My site has the option of video uploading (in flv or mp4 format. Admin will upload them) and users can view the course videos online (using flowplayer) once they pay some amount.
But what i observed is that the users can download those videos using tools like Freecorder.
I dont want this to happen, because videos have restrictive access and only for a particular period of time (till the user's membership expires).
So how can i prevent the user from being able to download the videos in my site ?
The fundamental law of video distribution is very similar to the fundamental law of software licensing. It goes something like this: Once you put your video on a screen you don't control, you don't have control over distribution of your video any more.
Even if you could stop them from downloading the file, you can't stop them from hooking a VCR to their video card and re-recording it. Even if you use some protected-path technology to stop that, you can't stop them from pointing a camcorder at the screen.
If you want to keep your videos under wraps, you need to show them in a theater under your control on screens you control, and have someone watching the audience for video recording equipment. Nothing else is going to have more than a very slight slowing effect on re-distribution.
This post is old but what I have done to prevent some types of copying is store the movies in a database and add an expiration and a username and password to the page that send them to the screen.
This will not prevent direct recording of the screen, but it is one more step to help.
Streaming Video Files
If you want any real level of protection you need to use a true streaming server. The big advantage here is that the file is not actually downloaded to the user's computer—it is seen only as a real-time stream and there is no file left on the user's hard drive.

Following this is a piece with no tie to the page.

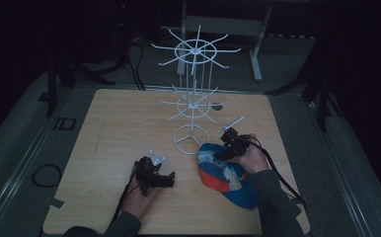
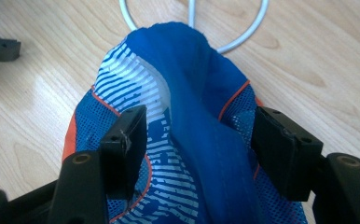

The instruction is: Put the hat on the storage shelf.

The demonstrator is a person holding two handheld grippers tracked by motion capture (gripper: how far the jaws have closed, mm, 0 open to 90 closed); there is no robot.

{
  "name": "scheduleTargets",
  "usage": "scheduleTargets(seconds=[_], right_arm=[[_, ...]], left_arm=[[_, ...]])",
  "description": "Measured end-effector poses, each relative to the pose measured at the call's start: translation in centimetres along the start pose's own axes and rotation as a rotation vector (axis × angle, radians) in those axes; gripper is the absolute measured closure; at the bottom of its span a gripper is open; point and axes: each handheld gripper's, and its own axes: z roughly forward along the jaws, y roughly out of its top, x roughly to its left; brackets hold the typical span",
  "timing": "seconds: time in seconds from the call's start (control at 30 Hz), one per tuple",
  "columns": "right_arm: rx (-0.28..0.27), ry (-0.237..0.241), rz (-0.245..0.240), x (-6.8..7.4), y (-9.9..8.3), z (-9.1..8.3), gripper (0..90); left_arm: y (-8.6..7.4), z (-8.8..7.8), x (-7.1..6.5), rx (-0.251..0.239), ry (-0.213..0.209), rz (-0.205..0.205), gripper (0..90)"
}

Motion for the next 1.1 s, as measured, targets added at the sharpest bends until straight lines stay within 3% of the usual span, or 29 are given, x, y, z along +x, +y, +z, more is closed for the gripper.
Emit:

Streaming video provides fairly good protection. It will stop most casual thieves dead—only those with determination and a bit of technical understanding will continue to try and steal the video.
The most common method of stealing streaming video is to use a video stream capture tool. This is an application that captures a video stream and saves it as a file. This type of theft is extremely difficult to guard against. Although there may be some defences, e.g. denying access to known capture utilities, this level of defence starts to become a losing battle. A thief who is dedicated enough to use a stream capture utility is probably dedicated enough to do whatever it takes to get the video.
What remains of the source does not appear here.